Exercise description: Repeat the entries below exactly, pictures excluded.

____________

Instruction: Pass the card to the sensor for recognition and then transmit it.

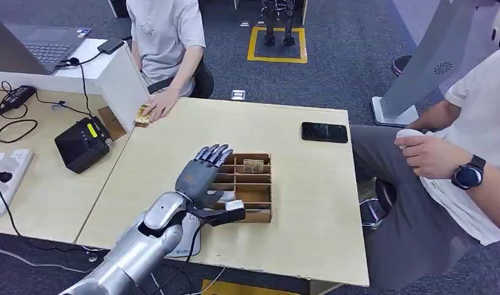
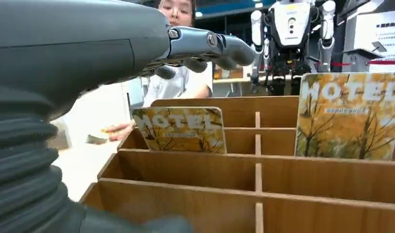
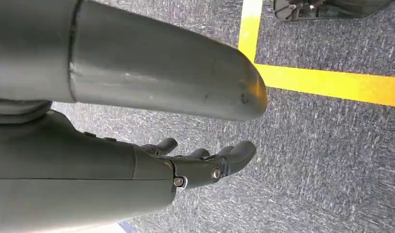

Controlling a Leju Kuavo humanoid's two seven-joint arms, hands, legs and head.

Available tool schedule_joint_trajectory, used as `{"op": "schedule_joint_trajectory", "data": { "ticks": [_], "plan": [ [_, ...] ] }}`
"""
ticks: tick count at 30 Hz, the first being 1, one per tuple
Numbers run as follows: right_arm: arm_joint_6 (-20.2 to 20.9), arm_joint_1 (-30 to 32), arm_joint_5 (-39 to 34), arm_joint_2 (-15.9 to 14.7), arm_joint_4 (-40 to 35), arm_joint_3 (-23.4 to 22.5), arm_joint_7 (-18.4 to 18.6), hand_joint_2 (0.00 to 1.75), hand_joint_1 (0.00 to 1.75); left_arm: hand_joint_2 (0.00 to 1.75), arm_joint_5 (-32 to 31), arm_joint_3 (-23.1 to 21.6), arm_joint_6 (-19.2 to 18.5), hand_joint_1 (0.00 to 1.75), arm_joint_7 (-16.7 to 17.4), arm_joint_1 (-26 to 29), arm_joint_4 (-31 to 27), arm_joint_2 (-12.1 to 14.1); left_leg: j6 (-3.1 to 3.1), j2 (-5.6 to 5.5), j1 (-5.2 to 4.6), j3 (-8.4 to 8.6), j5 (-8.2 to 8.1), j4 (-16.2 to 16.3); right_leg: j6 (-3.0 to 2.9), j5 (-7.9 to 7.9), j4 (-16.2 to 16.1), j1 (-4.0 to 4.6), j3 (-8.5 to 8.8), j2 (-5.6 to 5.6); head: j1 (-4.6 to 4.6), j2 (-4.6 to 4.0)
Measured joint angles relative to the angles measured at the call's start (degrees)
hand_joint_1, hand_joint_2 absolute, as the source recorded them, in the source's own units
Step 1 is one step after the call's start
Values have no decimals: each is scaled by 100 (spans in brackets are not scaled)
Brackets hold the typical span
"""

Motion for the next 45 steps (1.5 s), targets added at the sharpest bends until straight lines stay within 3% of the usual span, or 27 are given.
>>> {"op": "schedule_joint_trajectory", "data": {
  "ticks": [2, 3, 4, 5, 6, 7, 8, 24, 45],
  "plan": [
    [0, 0, 0, 0, 0, 0, 0, 0, 0, 175, -15, 0, 9, 108, 9, 0, 18, 0, 0, 0, 0, 0, 0, 0, 0, 0, 0, 0, 0, 0, -2, 0],
    [0, 1, 0, 0, 2, 0, 0, 0, 0, 175, -15, 4, 35, 175, 9, -3, 20, 2, 0, 0, 0, 0, 0, 0, 0, 0, 0, 0, 0, 0, 0, 0],
    [0, 0, 0, 0, 2, 0, 0, 0, 0, 175, -15, 7, 46, 175, 9, -5, 22, 2, 0, -1, 0, 0, 0, 0, 0, 0, 0, 0, 0, -1, 0, 0],
    [0, -1, 0, 0, 0, 0, 0, 0, 0, 175, -20, 9, 46, 155, 9, 2, 31, 2, 0, -1, 0, 0, 0, 0, 0, 0, 0, 0, 0, -1, -4, 0],
    [0, -1, 0, 0, 0, 0, 0, 0, 0, 175, -20, 9, 46, 169, 9, 1, 37, 2, 0, -1, 0, -1, 0, 0, 0, 0, 0, 0, 0, -1, 0, 0],
    [0, 0, 0, 0, 2, 0, 0, 0, 0, 175, -20, 9, 46, 164, 9, -1, 37, 2, 0, -1, -1, 0, 0, 0, 0, 0, 0, 0, 0, -1, 0, 0],
    [0, -1, 0, 0, 2, 0, -2, 0, 0, 175, -20, 13, 57, 175, 9, -2, 37, 0, 0, -1, -1, 0, 0, 0, 0, 0, 0, 0, 0, -1, -4, 0],
    [0, 0, 90, 31, 2, 0, -77, 0, 0, 175, 151, 79, -192, 175, -122, -14, 37, -42, 1, -1, -1, 2, 1, 0, 0, 0, 0, -1, 3, -1, -2, 0],
    [-4, 0, 92, 33, 4, 0, -81, 0, 0, 175, 297, 79, -245, 175, -243, -22, 35, -61, 6, -2, -1, 3, 4, 0, 1, 1, 0, -1, 5, -3, -2, 0]
  ]
}}
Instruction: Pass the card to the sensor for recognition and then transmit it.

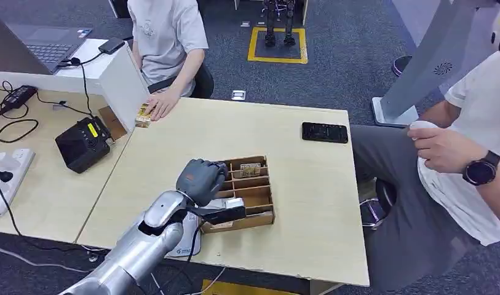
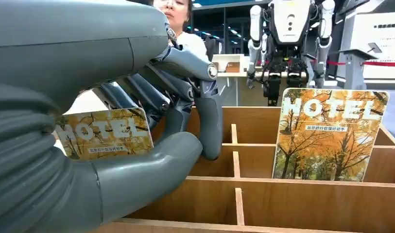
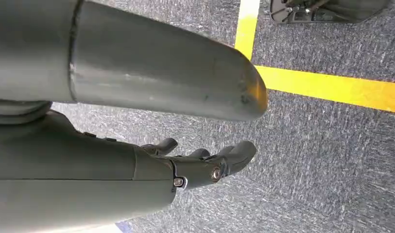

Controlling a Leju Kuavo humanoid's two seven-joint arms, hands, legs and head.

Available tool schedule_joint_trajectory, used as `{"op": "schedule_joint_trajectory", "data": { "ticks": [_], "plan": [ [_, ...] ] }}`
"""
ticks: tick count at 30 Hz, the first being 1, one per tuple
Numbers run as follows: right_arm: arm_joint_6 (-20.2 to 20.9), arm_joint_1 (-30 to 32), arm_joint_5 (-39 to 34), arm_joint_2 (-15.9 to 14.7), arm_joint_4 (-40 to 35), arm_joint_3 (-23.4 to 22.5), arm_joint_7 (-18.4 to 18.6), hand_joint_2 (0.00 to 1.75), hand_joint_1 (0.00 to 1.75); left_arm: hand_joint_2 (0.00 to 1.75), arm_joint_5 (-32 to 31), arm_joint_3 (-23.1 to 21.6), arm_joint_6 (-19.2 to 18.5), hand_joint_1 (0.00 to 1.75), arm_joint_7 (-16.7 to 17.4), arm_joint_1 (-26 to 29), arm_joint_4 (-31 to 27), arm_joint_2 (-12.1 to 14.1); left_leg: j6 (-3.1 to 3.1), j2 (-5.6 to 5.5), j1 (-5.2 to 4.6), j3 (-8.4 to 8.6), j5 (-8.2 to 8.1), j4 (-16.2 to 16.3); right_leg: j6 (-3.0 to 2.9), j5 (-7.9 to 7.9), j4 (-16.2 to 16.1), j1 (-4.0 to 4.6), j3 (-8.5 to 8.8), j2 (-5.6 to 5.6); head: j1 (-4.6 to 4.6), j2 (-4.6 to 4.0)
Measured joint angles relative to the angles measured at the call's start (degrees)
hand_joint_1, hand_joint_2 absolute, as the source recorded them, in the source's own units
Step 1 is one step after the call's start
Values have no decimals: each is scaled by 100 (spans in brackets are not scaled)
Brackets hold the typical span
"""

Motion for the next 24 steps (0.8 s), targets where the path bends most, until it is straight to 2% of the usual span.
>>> {"op": "schedule_joint_trajectory", "data": {
  "ticks": [6, 24],
  "plan": [
    [-4, 1, -22, 0, 0, 0, 20, 0, 0, 175, 138, 2, -61, 175, -70, 0, -22, 2, 0, -1, 0, 0, 0, 0, 0, 0, 0, 0, 0, -1, 0, 0],
    [-20, 2, -35, 17, 0, -9, 17, 0, 0, 175, 542, 0, -313, 175, -168, 124, -623, 85, 0, 0, 0, -1, 0, 0, 0, 0, 0, 0, -1, 0, 0, 0]
  ]
}}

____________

Answer to the exercise:
Instruction: Pass the card to the sensor for recognition and then transmit it.


Controlling a Leju Kuavo humanoid's two seven-joint arms, hands, legs and head.

Available tool schedule_joint_trajectory, used as `{"op": "schedule_joint_trajectory", "data": { "ticks": [_], "plan": [ [_, ...] ] }}`
"""
ticks: tick count at 30 Hz, the first being 1, one per tuple
Numbers run as follows: right_arm: arm_joint_6 (-20.2 to 20.9), arm_joint_1 (-30 to 32), arm_joint_5 (-39 to 34), arm_joint_2 (-15.9 to 14.7), arm_joint_4 (-40 to 35), arm_joint_3 (-23.4 to 22.5), arm_joint_7 (-18.4 to 18.6), hand_joint_2 (0.00 to 1.75), hand_joint_1 (0.00 to 1.75); left_arm: hand_joint_2 (0.00 to 1.75), arm_joint_5 (-32 to 31), arm_joint_3 (-23.1 to 21.6), arm_joint_6 (-19.2 to 18.5), hand_joint_1 (0.00 to 1.75), arm_joint_7 (-16.7 to 17.4), arm_joint_1 (-26 to 29), arm_joint_4 (-31 to 27), arm_joint_2 (-12.1 to 14.1); left_leg: j6 (-3.1 to 3.1), j2 (-5.6 to 5.5), j1 (-5.2 to 4.6), j3 (-8.4 to 8.6), j5 (-8.2 to 8.1), j4 (-16.2 to 16.3); right_leg: j6 (-3.0 to 2.9), j5 (-7.9 to 7.9), j4 (-16.2 to 16.1), j1 (-4.0 to 4.6), j3 (-8.5 to 8.8), j2 (-5.6 to 5.6); head: j1 (-4.6 to 4.6), j2 (-4.6 to 4.0)
Measured joint angles relative to the angles measured at the call's start (degrees)
hand_joint_1, hand_joint_2 absolute, as the source recorded them, in the source's own units
Step 1 is one step after the call's start
Values have no decimals: each is scaled by 100 (spans in brackets are not scaled)
Brackets hold the typical span
"""

Motion for the next 45 steps (1.5 s), targets added at the sharpest bends until straight lines stay within 3% of the usual span, or 27 are given.
>>> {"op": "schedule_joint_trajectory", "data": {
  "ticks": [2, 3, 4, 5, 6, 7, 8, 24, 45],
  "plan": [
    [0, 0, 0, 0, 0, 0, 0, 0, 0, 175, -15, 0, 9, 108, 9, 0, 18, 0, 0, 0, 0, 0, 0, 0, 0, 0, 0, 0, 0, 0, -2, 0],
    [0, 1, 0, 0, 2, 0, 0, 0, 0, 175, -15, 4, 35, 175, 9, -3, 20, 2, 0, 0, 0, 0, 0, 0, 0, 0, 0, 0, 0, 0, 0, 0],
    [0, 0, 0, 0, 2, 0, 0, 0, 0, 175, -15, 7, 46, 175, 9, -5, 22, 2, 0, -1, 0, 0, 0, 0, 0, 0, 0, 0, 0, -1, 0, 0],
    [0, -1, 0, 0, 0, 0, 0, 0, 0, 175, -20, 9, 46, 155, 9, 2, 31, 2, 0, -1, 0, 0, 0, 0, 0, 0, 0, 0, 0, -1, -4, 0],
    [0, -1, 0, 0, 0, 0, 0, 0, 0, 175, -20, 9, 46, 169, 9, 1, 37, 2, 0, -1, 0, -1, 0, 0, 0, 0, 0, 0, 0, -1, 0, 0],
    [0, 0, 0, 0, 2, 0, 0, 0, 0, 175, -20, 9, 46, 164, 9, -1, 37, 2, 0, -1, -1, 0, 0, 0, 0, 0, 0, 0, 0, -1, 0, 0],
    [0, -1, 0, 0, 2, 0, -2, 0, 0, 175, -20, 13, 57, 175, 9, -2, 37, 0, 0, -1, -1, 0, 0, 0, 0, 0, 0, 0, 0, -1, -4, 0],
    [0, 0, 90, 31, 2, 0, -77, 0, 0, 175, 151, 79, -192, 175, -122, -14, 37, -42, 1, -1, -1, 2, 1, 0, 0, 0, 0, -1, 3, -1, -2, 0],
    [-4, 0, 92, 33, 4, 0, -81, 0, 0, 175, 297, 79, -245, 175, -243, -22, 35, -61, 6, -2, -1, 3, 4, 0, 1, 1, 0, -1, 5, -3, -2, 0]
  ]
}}
Instruction: Pass the card to the sensor for recognition and then transmit it.


Controlling a Leju Kuavo humanoid's two seven-joint arms, hands, legs and head.

Available tool schedule_joint_trajectory, used as `{"op": "schedule_joint_trajectory", "data": { "ticks": [_], "plan": [ [_, ...] ] }}`
"""
ticks: tick count at 30 Hz, the first being 1, one per tuple
Numbers run as follows: right_arm: arm_joint_6 (-20.2 to 20.9), arm_joint_1 (-30 to 32), arm_joint_5 (-39 to 34), arm_joint_2 (-15.9 to 14.7), arm_joint_4 (-40 to 35), arm_joint_3 (-23.4 to 22.5), arm_joint_7 (-18.4 to 18.6), hand_joint_2 (0.00 to 1.75), hand_joint_1 (0.00 to 1.75); left_arm: hand_joint_2 (0.00 to 1.75), arm_joint_5 (-32 to 31), arm_joint_3 (-23.1 to 21.6), arm_joint_6 (-19.2 to 18.5), hand_joint_1 (0.00 to 1.75), arm_joint_7 (-16.7 to 17.4), arm_joint_1 (-26 to 29), arm_joint_4 (-31 to 27), arm_joint_2 (-12.1 to 14.1); left_leg: j6 (-3.1 to 3.1), j2 (-5.6 to 5.5), j1 (-5.2 to 4.6), j3 (-8.4 to 8.6), j5 (-8.2 to 8.1), j4 (-16.2 to 16.3); right_leg: j6 (-3.0 to 2.9), j5 (-7.9 to 7.9), j4 (-16.2 to 16.1), j1 (-4.0 to 4.6), j3 (-8.5 to 8.8), j2 (-5.6 to 5.6); head: j1 (-4.6 to 4.6), j2 (-4.6 to 4.0)
Measured joint angles relative to the angles measured at the call's start (degrees)
hand_joint_1, hand_joint_2 absolute, as the source recorded them, in the source's own units
Step 1 is one step after the call's start
Values have no decimals: each is scaled by 100 (spans in brackets are not scaled)
Brackets hold the typical span
"""

Motion for the next 24 steps (0.8 s), targets where the path bends most, until it is straight to 2% of the usual span.
>>> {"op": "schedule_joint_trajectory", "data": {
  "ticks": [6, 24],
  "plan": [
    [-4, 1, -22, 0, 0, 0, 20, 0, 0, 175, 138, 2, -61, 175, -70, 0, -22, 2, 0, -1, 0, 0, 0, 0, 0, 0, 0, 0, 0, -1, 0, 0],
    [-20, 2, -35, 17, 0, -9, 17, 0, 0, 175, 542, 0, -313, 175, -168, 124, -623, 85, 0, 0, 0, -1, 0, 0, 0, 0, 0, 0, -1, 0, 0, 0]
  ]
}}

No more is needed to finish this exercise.